Ropes & Gray LLP
- Headquarters: Prudential Tower Boston, Massachusetts United States
- No. of offices: 16
- No. of attorneys: ~1,600 (2025)
- Major practice areas: Alternative Asset Opportunities; Asset Management; Business Restructuring; Data, Privacy, and Cybersecurity; Employment, Executive Comp, and Employee Benefits; Life Sciences Regulatory & Compliance; Litigation & Enforcement; Mergers & Acquisitions; Private Equity; Real Estate; Tax;
- Key people: Julie Jones; (Chair); Neill Jakobe; (Vice Chair);
- Revenue: $3.737 billion (2025)
- Date founded: 1865
- Founder: John Codman Ropes John Chipman Gray
- Company type: Limited liability partnership
- Website: ropesgray.com

= Ropes & Gray =

American multinational law firm

Ropes & Gray LLP is an American multinational law firm. It was founded in 1865 in Boston by John Codman Ropes and John Chipman Gray.
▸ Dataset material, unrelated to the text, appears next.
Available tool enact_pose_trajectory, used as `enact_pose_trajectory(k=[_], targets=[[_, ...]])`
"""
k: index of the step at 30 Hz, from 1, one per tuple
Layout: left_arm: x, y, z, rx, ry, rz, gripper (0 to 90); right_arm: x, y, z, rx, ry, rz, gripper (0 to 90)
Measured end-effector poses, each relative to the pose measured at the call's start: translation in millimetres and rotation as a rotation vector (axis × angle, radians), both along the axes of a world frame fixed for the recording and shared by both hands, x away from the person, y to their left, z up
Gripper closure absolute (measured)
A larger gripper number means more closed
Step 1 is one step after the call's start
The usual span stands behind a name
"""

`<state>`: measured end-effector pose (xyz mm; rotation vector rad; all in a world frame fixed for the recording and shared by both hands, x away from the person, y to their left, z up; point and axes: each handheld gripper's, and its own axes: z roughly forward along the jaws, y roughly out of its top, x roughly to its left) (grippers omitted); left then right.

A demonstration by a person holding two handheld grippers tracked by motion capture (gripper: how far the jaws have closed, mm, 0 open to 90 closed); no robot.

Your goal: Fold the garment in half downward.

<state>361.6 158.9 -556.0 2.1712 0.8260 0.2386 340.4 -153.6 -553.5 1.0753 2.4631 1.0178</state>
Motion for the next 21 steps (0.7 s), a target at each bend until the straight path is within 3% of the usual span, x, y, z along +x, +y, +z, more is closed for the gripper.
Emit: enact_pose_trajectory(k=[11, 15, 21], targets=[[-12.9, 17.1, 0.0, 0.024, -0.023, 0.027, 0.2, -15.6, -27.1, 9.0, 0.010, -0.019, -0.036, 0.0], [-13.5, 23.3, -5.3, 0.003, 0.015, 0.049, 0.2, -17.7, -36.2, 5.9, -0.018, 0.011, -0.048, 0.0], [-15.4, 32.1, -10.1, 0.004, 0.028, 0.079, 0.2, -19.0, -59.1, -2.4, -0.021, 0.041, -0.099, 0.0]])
The firm has over 1,500 lawyers and about 1,300 employees worldwide, with 16 offices across the United States, Asia, and Europe. Its clientele consists mainly of corporations, financial institutions, government agencies, universities, and health care organizations.

==History==
=== Founding to 20th century (1865–2000) ===

The firm was founded in 1865 by two Harvard Law School graduates, John Codman Ropes and John Chipman Gray, Jr.. In 1878, William Loring, also a Harvard graduate, joined the firm, and it was renamed "Ropes, Gray and Loring" until Loring's departure in 1899, when he was appointed to the Massachusetts Supreme Judicial Court, and the firm was renamed as "Ropes, Gray and Gorham" with the addition of Robert Gorham. Following Gorham’s death, the firm was renamed Ropes, Gray, Boyden & Perkins in 1914, adding Roland Boyden and Thomas Perkins as name partners.

The firm began with representation of, mainly, individuals, and Harvard University. With the addition of Loring, in 1878, the New York and New England Railroad became a client, and the firm began its shift to corporate law, growing to 11 lawyers and 15 staff by 1910.

The firm grew during the 20th century, developing a bankruptcy practice during the Great Depression, a labor practice in response to The New Deal, and adding financial reports to its services after the creation of the SEC.

In 1940, the firm's name was changed to Ropes, Gray, Best, Coolidge & Rugg, until 1961, when its original name, "Ropes & Gray" was again adopted.

In 1942, a book written by Albert Boyden, which chronicles the history of the firm, was published under the title Ropes-Gray, 1865-1940.

===21st century===
In 2003, the firm acquired New York City based private equity law firm Reboul, MacMurray, Hewitt & Maynard. In 2005, it acquired NYC-based intellectual property law firm Fish & Neave. Two years later, the firm opened its first international office in Tokyo, followed by an office in London, in 2010.

In 2012, the Korean Bar Association approved Ropes & Gray as the first Foreign Legal Consultant Office in Korean history, allowing the firm to open an eleventh office, in Seoul. At the time, Ropes & Gray had 1,100 lawyers and had expanded its presence in Asia with offices in Hong Kong, Shanghai, and in Tokyo.

In 2023, the firm opened an office in Dublin, Ireland. Later that year, in July, Ropes & Gray announced the relocation of some Shanghai-based lawyers to its Hong Kong operation and the launch of an office in Singapore.

In November 2023, amid antisemitic incidents at U.S. law schools, Ropes & Gray was among a group of law firms that sent a letter to law school deans warning them that an escalation in incidents targeting Jewish students would have corporate hiring consequences. The letter stated: "We look to you to ensure your students who hope to join our firms after graduation are prepared to be an active part of workplace communities that have zero tolerance policies for any form of discrimination or harassment, much less the kind that has been taking place on some law school campuses."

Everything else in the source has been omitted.